* [WHAT YOU NEED TO DO]: Work out how many lines of the records contain "axis". Answer with the number and nothing else.

===== DATA EXTRACTS =====

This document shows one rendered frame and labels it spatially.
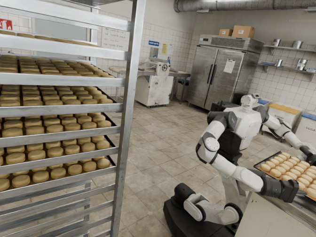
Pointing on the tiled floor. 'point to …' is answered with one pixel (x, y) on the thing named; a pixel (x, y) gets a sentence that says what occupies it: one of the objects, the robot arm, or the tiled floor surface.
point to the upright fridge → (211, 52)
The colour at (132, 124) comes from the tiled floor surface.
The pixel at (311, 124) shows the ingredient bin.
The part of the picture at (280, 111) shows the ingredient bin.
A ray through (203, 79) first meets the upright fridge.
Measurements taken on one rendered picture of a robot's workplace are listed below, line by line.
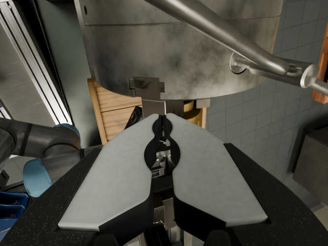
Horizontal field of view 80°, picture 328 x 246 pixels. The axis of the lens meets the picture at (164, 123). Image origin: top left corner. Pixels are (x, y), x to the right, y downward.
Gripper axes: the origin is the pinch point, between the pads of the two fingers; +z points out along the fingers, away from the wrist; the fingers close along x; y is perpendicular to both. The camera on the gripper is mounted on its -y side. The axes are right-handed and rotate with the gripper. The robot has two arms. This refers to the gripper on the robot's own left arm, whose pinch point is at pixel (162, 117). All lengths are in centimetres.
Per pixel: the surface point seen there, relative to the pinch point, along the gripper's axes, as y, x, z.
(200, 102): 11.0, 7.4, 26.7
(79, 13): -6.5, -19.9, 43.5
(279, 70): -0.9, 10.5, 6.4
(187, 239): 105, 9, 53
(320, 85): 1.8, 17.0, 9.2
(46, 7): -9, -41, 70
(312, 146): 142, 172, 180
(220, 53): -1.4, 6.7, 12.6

=====
===== DATA EXTRACTS =====

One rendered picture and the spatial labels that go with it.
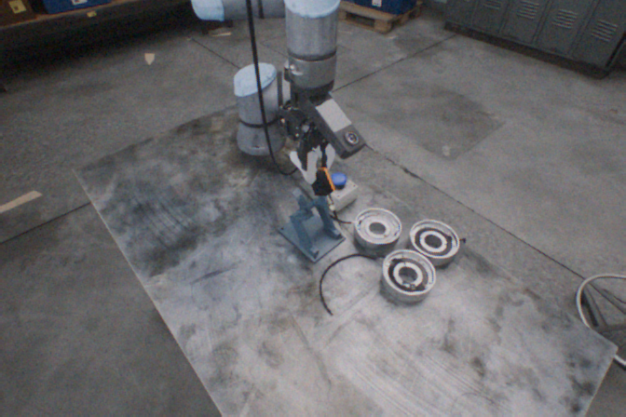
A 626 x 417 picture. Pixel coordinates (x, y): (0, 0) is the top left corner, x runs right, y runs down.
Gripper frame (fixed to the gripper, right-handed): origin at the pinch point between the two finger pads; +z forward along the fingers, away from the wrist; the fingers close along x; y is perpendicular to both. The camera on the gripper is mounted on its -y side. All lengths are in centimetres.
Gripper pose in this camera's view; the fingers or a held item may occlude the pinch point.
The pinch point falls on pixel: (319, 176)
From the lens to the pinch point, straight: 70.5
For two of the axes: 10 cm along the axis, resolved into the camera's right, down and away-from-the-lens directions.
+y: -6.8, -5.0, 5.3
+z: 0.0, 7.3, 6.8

=====

* [REPLY TO THE EXERCISE]: 2